### Task
This calls for a word-for-word copy of all the data, with each picture removed.

### Records provided
==============================

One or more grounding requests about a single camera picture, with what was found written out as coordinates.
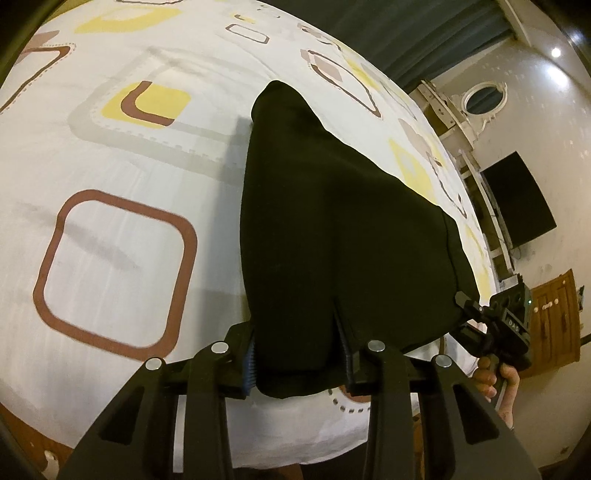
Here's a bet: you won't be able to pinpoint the printed bed sheet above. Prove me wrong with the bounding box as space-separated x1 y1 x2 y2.
0 0 498 468

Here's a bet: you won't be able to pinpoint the person's right hand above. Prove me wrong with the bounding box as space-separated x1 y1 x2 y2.
473 356 522 431

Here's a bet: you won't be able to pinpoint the black wall television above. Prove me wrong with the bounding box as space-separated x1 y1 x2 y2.
480 151 558 250

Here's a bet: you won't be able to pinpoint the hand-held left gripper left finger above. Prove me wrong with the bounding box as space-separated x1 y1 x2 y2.
58 322 258 480

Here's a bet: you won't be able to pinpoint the black pants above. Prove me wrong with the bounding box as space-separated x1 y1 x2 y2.
241 80 481 398

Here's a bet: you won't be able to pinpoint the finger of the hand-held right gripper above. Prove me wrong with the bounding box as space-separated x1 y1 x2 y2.
454 290 492 322
456 322 496 359

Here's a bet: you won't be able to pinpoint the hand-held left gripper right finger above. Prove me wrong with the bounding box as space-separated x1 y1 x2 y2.
332 305 540 480

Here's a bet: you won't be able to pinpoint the wooden door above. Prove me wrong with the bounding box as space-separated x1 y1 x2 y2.
531 268 581 368

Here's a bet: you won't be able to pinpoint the dark curtain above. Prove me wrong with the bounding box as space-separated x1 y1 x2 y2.
259 0 515 93

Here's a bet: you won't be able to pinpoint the round white-framed mirror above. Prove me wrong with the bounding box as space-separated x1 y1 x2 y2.
462 80 509 116

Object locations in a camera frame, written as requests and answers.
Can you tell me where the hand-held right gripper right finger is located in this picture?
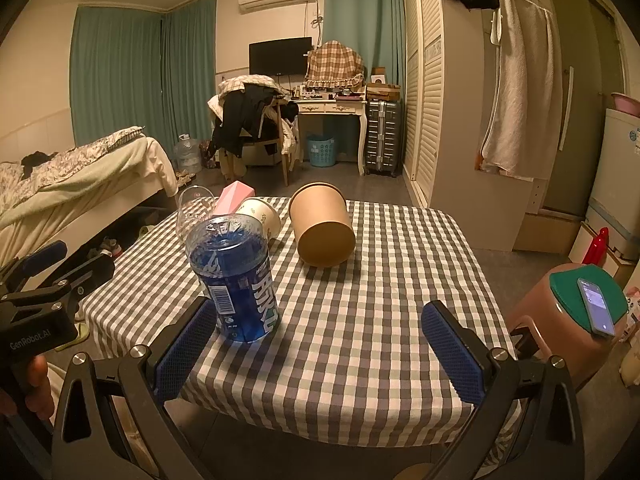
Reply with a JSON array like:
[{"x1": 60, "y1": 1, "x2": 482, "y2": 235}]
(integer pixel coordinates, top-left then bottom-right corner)
[{"x1": 420, "y1": 301, "x2": 586, "y2": 480}]

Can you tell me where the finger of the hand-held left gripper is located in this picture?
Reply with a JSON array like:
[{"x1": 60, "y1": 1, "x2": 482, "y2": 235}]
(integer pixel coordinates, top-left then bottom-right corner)
[
  {"x1": 30, "y1": 252, "x2": 117, "y2": 312},
  {"x1": 0, "y1": 240, "x2": 69, "y2": 295}
]

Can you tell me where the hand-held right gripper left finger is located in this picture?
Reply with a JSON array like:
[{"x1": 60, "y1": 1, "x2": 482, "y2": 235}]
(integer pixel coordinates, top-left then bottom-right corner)
[{"x1": 51, "y1": 296, "x2": 217, "y2": 480}]

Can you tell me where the brown paper cup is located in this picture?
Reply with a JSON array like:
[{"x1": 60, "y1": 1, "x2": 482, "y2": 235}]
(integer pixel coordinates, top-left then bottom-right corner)
[{"x1": 288, "y1": 182, "x2": 356, "y2": 267}]

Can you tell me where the clear glass cup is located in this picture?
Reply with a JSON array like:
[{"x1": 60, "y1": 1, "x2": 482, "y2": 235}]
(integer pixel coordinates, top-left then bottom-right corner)
[{"x1": 176, "y1": 185, "x2": 217, "y2": 241}]

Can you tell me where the white paper cup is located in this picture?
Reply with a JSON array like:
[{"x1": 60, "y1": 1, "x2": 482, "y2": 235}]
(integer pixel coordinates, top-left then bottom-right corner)
[{"x1": 239, "y1": 198, "x2": 282, "y2": 241}]

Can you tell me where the person's left hand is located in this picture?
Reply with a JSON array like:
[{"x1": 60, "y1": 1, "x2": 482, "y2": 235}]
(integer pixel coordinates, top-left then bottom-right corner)
[{"x1": 24, "y1": 356, "x2": 56, "y2": 422}]

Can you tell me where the pair of shoes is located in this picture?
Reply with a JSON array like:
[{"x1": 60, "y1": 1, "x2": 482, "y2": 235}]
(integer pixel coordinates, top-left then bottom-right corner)
[{"x1": 95, "y1": 237, "x2": 124, "y2": 261}]

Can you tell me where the yellow slipper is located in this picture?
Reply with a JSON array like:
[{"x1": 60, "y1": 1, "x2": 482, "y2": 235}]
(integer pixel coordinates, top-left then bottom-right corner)
[{"x1": 52, "y1": 322, "x2": 91, "y2": 354}]

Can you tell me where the blue plastic bottle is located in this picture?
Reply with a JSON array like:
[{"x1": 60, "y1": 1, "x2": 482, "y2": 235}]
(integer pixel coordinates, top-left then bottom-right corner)
[{"x1": 185, "y1": 214, "x2": 280, "y2": 344}]

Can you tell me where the bed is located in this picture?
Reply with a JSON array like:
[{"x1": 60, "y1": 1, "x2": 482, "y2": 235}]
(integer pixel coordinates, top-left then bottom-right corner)
[{"x1": 0, "y1": 127, "x2": 179, "y2": 281}]

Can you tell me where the dark cloth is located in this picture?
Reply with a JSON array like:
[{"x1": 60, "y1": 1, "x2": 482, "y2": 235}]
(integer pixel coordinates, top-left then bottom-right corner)
[{"x1": 20, "y1": 152, "x2": 62, "y2": 179}]

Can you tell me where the pink plastic stool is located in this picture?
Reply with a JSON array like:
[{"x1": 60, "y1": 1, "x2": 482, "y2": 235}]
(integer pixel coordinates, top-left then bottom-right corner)
[{"x1": 505, "y1": 262, "x2": 628, "y2": 395}]

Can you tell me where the floral quilt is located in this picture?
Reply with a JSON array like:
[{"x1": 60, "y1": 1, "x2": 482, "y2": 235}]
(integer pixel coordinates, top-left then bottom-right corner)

==============================

### Response to this exercise
One or more grounding requests about a single camera picture, with what was found written out as coordinates.
Here's a bet: you won't be able to pinpoint the printed bed sheet above. Prove me wrong with the bounding box as space-separated x1 y1 x2 y2.
0 0 498 468

Here's a bet: you won't be able to pinpoint the person's right hand above. Prove me wrong with the bounding box as space-separated x1 y1 x2 y2.
473 356 522 431

Here's a bet: you won't be able to pinpoint the black wall television above. Prove me wrong with the bounding box as space-separated x1 y1 x2 y2.
480 151 558 250

Here's a bet: you won't be able to pinpoint the hand-held left gripper left finger above. Prove me wrong with the bounding box as space-separated x1 y1 x2 y2.
58 322 258 480

Here's a bet: you won't be able to pinpoint the black pants above. Prove me wrong with the bounding box as space-separated x1 y1 x2 y2.
241 80 481 398

Here's a bet: you won't be able to pinpoint the finger of the hand-held right gripper above. Prove me wrong with the bounding box as space-separated x1 y1 x2 y2.
454 290 492 322
456 322 496 359

Here's a bet: you won't be able to pinpoint the hand-held left gripper right finger above. Prove me wrong with the bounding box as space-separated x1 y1 x2 y2.
332 305 540 480

Here's a bet: you won't be able to pinpoint the wooden door above. Prove me wrong with the bounding box as space-separated x1 y1 x2 y2.
531 268 581 368

Here's a bet: you won't be able to pinpoint the dark curtain above. Prove me wrong with the bounding box as space-separated x1 y1 x2 y2.
259 0 515 93

Here's a bet: you won't be able to pinpoint the round white-framed mirror above. Prove me wrong with the bounding box as space-separated x1 y1 x2 y2.
462 80 509 116

Object locations in a camera frame, written as requests and answers.
Can you tell me where the hand-held right gripper right finger is located in this picture?
Reply with a JSON array like:
[{"x1": 60, "y1": 1, "x2": 482, "y2": 235}]
(integer pixel coordinates, top-left then bottom-right corner)
[{"x1": 420, "y1": 301, "x2": 586, "y2": 480}]

Can you tell me where the finger of the hand-held left gripper is located in this picture?
Reply with a JSON array like:
[{"x1": 60, "y1": 1, "x2": 482, "y2": 235}]
(integer pixel coordinates, top-left then bottom-right corner)
[
  {"x1": 30, "y1": 252, "x2": 117, "y2": 312},
  {"x1": 0, "y1": 240, "x2": 69, "y2": 295}
]

Can you tell me where the hand-held right gripper left finger is located in this picture?
Reply with a JSON array like:
[{"x1": 60, "y1": 1, "x2": 482, "y2": 235}]
(integer pixel coordinates, top-left then bottom-right corner)
[{"x1": 51, "y1": 296, "x2": 217, "y2": 480}]

Can you tell me where the brown paper cup is located in this picture?
Reply with a JSON array like:
[{"x1": 60, "y1": 1, "x2": 482, "y2": 235}]
(integer pixel coordinates, top-left then bottom-right corner)
[{"x1": 288, "y1": 182, "x2": 356, "y2": 267}]

Can you tell me where the clear glass cup is located in this picture?
Reply with a JSON array like:
[{"x1": 60, "y1": 1, "x2": 482, "y2": 235}]
(integer pixel coordinates, top-left then bottom-right corner)
[{"x1": 176, "y1": 185, "x2": 217, "y2": 241}]

Can you tell me where the white paper cup is located in this picture?
Reply with a JSON array like:
[{"x1": 60, "y1": 1, "x2": 482, "y2": 235}]
(integer pixel coordinates, top-left then bottom-right corner)
[{"x1": 239, "y1": 198, "x2": 282, "y2": 241}]

Can you tell me where the person's left hand is located in this picture?
Reply with a JSON array like:
[{"x1": 60, "y1": 1, "x2": 482, "y2": 235}]
(integer pixel coordinates, top-left then bottom-right corner)
[{"x1": 24, "y1": 356, "x2": 56, "y2": 422}]

Can you tell me where the pair of shoes is located in this picture?
Reply with a JSON array like:
[{"x1": 60, "y1": 1, "x2": 482, "y2": 235}]
(integer pixel coordinates, top-left then bottom-right corner)
[{"x1": 95, "y1": 237, "x2": 124, "y2": 261}]

Can you tell me where the yellow slipper is located in this picture?
Reply with a JSON array like:
[{"x1": 60, "y1": 1, "x2": 482, "y2": 235}]
(integer pixel coordinates, top-left then bottom-right corner)
[{"x1": 52, "y1": 322, "x2": 91, "y2": 354}]

Can you tell me where the blue plastic bottle is located in this picture?
Reply with a JSON array like:
[{"x1": 60, "y1": 1, "x2": 482, "y2": 235}]
(integer pixel coordinates, top-left then bottom-right corner)
[{"x1": 185, "y1": 214, "x2": 280, "y2": 344}]

Can you tell me where the bed is located in this picture?
Reply with a JSON array like:
[{"x1": 60, "y1": 1, "x2": 482, "y2": 235}]
(integer pixel coordinates, top-left then bottom-right corner)
[{"x1": 0, "y1": 127, "x2": 179, "y2": 281}]

Can you tell me where the dark cloth is located in this picture?
Reply with a JSON array like:
[{"x1": 60, "y1": 1, "x2": 482, "y2": 235}]
(integer pixel coordinates, top-left then bottom-right corner)
[{"x1": 20, "y1": 152, "x2": 62, "y2": 179}]

Can you tell me where the pink plastic stool is located in this picture?
Reply with a JSON array like:
[{"x1": 60, "y1": 1, "x2": 482, "y2": 235}]
(integer pixel coordinates, top-left then bottom-right corner)
[{"x1": 505, "y1": 262, "x2": 628, "y2": 395}]

Can you tell me where the floral quilt is located in this picture?
Reply with a JSON array like:
[{"x1": 60, "y1": 1, "x2": 482, "y2": 235}]
(integer pixel coordinates, top-left then bottom-right corner)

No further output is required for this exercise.